▶ **What you have to do**
Please output the data exactly, without omitting anything.

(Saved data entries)

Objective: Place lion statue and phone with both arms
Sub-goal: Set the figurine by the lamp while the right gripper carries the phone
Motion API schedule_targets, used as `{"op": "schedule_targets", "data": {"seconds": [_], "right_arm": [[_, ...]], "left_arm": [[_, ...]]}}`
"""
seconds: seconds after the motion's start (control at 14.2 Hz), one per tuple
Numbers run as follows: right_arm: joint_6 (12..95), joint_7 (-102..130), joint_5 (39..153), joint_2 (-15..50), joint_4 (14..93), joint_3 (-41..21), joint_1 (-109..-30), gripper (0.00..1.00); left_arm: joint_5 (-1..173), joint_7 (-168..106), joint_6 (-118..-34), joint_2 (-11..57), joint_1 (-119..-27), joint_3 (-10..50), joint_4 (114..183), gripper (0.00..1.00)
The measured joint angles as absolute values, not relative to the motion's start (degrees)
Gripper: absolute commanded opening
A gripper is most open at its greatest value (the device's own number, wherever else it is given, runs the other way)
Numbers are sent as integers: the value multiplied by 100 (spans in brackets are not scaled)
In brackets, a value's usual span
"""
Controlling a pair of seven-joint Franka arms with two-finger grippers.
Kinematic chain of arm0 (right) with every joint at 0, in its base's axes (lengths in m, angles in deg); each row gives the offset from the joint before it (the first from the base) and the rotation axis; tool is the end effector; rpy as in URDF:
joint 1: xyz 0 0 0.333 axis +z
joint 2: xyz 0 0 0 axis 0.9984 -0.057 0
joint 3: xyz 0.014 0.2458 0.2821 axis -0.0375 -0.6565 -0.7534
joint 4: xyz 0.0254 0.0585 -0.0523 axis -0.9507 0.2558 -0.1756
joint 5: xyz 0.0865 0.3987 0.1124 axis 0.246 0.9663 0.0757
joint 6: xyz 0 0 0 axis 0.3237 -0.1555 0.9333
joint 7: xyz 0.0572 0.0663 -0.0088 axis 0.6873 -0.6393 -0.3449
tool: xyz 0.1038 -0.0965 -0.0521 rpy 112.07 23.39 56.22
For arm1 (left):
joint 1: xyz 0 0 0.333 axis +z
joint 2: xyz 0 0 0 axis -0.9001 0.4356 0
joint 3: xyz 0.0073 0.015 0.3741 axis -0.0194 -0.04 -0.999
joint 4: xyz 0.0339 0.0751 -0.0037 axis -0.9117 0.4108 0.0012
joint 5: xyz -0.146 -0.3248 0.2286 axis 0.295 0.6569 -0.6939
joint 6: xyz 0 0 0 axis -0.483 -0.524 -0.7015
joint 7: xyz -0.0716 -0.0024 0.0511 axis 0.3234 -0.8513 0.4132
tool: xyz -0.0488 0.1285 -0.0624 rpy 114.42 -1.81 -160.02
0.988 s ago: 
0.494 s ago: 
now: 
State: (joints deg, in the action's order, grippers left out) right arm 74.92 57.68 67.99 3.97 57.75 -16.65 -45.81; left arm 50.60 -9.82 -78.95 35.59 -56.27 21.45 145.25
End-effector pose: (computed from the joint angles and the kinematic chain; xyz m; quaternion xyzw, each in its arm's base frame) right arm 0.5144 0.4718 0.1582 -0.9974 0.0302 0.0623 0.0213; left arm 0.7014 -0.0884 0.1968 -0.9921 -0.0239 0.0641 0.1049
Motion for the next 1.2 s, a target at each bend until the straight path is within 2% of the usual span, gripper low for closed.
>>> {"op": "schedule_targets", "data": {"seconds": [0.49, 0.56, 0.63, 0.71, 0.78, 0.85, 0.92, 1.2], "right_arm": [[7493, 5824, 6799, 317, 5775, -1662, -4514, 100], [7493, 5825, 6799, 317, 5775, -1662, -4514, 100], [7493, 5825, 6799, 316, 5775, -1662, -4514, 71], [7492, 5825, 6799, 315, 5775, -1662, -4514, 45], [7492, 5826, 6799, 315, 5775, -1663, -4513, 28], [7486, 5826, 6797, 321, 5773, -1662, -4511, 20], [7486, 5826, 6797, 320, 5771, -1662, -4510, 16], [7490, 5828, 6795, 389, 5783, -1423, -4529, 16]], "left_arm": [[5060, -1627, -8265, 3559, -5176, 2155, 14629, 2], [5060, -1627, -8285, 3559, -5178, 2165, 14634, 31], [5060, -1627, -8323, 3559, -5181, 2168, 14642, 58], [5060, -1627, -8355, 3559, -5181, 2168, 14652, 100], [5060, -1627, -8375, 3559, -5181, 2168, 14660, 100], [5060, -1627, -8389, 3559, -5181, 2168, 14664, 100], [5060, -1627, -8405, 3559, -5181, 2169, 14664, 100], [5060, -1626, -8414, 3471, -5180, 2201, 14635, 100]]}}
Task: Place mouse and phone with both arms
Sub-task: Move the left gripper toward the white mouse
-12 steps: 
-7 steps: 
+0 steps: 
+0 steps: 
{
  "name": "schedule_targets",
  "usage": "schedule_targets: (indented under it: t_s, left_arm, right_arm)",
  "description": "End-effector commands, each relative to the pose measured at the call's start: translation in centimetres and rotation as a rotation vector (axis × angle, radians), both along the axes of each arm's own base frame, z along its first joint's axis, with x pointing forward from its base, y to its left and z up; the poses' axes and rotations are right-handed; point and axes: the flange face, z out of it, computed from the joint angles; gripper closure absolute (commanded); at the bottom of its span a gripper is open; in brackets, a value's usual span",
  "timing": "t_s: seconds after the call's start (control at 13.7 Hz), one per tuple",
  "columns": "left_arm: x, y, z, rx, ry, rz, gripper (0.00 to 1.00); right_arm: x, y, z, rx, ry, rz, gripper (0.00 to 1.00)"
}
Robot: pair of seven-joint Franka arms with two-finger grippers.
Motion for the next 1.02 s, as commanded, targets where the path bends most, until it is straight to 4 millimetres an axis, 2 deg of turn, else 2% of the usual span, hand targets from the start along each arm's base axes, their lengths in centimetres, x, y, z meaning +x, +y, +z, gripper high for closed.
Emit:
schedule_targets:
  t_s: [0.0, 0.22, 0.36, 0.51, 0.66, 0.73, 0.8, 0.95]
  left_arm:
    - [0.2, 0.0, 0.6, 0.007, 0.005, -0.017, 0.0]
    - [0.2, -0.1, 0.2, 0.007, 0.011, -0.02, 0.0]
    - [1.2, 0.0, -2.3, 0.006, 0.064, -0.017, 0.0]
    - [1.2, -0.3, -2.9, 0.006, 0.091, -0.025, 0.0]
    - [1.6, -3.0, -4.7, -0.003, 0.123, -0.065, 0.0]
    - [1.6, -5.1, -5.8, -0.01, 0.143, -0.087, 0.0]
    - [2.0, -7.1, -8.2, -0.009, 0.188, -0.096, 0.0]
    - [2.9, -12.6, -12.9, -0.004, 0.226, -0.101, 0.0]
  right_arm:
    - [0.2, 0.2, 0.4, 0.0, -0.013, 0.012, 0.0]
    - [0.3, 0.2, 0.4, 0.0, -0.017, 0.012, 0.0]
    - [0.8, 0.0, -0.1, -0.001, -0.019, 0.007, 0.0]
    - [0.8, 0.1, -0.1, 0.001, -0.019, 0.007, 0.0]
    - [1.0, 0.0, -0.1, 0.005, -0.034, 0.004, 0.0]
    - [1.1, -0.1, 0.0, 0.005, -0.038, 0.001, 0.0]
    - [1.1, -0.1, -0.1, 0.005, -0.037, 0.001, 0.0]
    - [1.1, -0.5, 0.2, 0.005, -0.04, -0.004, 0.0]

▶ **Final answer**
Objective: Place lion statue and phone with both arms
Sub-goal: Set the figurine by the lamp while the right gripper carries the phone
Motion API schedule_targets, used as `{"op": "schedule_targets", "data": {"seconds": [_], "right_arm": [[_, ...]], "left_arm": [[_, ...]]}}`
"""
seconds: seconds after the motion's start (control at 14.2 Hz), one per tuple
Numbers run as follows: right_arm: joint_6 (12..95), joint_7 (-102..130), joint_5 (39..153), joint_2 (-15..50), joint_4 (14..93), joint_3 (-41..21), joint_1 (-109..-30), gripper (0.00..1.00); left_arm: joint_5 (-1..173), joint_7 (-168..106), joint_6 (-118..-34), joint_2 (-11..57), joint_1 (-119..-27), joint_3 (-10..50), joint_4 (114..183), gripper (0.00..1.00)
The measured joint angles as absolute values, not relative to the motion's start (degrees)
Gripper: absolute commanded opening
A gripper is most open at its greatest value (the device's own number, wherever else it is given, runs the other way)
Numbers are sent as integers: the value multiplied by 100 (spans in brackets are not scaled)
In brackets, a value's usual span
"""
Controlling a pair of seven-joint Franka arms with two-finger grippers.
Kinematic chain of arm0 (right) with every joint at 0, in its base's axes (lengths in m, angles in deg); each row gives the offset from the joint before it (the first from the base) and the rotation axis; tool is the end effector; rpy as in URDF:
joint 1: xyz 0 0 0.333 axis +z
joint 2: xyz 0 0 0 axis 0.9984 -0.057 0
joint 3: xyz 0.014 0.2458 0.2821 axis -0.0375 -0.6565 -0.7534
joint 4: xyz 0.0254 0.0585 -0.0523 axis -0.9507 0.2558 -0.1756
joint 5: xyz 0.0865 0.3987 0.1124 axis 0.246 0.9663 0.0757
joint 6: xyz 0 0 0 axis 0.3237 -0.1555 0.9333
joint 7: xyz 0.0572 0.0663 -0.0088 axis 0.6873 -0.6393 -0.3449
tool: xyz 0.1038 -0.0965 -0.0521 rpy 112.07 23.39 56.22
For arm1 (left):
joint 1: xyz 0 0 0.333 axis +z
joint 2: xyz 0 0 0 axis -0.9001 0.4356 0
joint 3: xyz 0.0073 0.015 0.3741 axis -0.0194 -0.04 -0.999
joint 4: xyz 0.0339 0.0751 -0.0037 axis -0.9117 0.4108 0.0012
joint 5: xyz -0.146 -0.3248 0.2286 axis 0.295 0.6569 -0.6939
joint 6: xyz 0 0 0 axis -0.483 -0.524 -0.7015
joint 7: xyz -0.0716 -0.0024 0.0511 axis 0.3234 -0.8513 0.4132
tool: xyz -0.0488 0.1285 -0.0624 rpy 114.42 -1.81 -160.02
0.988 s ago: 
0.494 s ago: 
now: 
State: (joints deg, in the action's order, grippers left out) right arm 74.92 57.68 67.99 3.97 57.75 -16.65 -45.81; left arm 50.60 -9.82 -78.95 35.59 -56.27 21.45 145.25
End-effector pose: (computed from the joint angles and the kinematic chain; xyz m; quaternion xyzw, each in its arm's base frame) right arm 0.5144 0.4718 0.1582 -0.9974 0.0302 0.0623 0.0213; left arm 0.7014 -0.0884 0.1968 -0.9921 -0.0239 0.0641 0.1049
Motion for the next 1.2 s, a target at each bend until the straight path is within 2% of the usual span, gripper low for closed.
>>> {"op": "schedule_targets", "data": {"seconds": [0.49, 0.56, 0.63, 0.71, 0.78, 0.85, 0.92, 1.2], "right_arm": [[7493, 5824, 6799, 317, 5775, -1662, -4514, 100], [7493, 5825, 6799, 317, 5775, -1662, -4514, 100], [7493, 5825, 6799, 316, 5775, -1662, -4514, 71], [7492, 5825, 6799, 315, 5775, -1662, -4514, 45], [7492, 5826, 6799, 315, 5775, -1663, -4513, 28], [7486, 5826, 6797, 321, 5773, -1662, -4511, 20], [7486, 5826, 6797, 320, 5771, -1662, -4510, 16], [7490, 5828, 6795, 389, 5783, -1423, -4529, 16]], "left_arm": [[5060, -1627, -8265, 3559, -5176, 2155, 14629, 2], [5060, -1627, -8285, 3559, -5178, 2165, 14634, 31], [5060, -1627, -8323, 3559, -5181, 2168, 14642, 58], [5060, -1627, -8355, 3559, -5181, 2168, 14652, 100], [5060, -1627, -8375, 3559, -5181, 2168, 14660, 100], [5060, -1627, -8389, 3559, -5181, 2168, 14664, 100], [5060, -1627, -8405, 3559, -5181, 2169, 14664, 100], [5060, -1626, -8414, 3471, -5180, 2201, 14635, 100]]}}
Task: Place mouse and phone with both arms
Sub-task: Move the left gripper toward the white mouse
-12 steps: 
-7 steps: 
+0 steps: 
+0 steps: 
{
  "name": "schedule_targets",
  "usage": "schedule_targets: (indented under it: t_s, left_arm, right_arm)",
  "description": "End-effector commands, each relative to the pose measured at the call's start: translation in centimetres and rotation as a rotation vector (axis × angle, radians), both along the axes of each arm's own base frame, z along its first joint's axis, with x pointing forward from its base, y to its left and z up; the poses' axes and rotations are right-handed; point and axes: the flange face, z out of it, computed from the joint angles; gripper closure absolute (commanded); at the bottom of its span a gripper is open; in brackets, a value's usual span",
  "timing": "t_s: seconds after the call's start (control at 13.7 Hz), one per tuple",
  "columns": "left_arm: x, y, z, rx, ry, rz, gripper (0.00 to 1.00); right_arm: x, y, z, rx, ry, rz, gripper (0.00 to 1.00)"
}
Robot: pair of seven-joint Franka arms with two-finger grippers.
Motion for the next 1.02 s, as commanded, targets where the path bends most, until it is straight to 4 millimetres an axis, 2 deg of turn, else 2% of the usual span, hand targets from the start along each arm's base axes, their lengths in centimetres, x, y, z meaning +x, +y, +z, gripper high for closed.
Emit:
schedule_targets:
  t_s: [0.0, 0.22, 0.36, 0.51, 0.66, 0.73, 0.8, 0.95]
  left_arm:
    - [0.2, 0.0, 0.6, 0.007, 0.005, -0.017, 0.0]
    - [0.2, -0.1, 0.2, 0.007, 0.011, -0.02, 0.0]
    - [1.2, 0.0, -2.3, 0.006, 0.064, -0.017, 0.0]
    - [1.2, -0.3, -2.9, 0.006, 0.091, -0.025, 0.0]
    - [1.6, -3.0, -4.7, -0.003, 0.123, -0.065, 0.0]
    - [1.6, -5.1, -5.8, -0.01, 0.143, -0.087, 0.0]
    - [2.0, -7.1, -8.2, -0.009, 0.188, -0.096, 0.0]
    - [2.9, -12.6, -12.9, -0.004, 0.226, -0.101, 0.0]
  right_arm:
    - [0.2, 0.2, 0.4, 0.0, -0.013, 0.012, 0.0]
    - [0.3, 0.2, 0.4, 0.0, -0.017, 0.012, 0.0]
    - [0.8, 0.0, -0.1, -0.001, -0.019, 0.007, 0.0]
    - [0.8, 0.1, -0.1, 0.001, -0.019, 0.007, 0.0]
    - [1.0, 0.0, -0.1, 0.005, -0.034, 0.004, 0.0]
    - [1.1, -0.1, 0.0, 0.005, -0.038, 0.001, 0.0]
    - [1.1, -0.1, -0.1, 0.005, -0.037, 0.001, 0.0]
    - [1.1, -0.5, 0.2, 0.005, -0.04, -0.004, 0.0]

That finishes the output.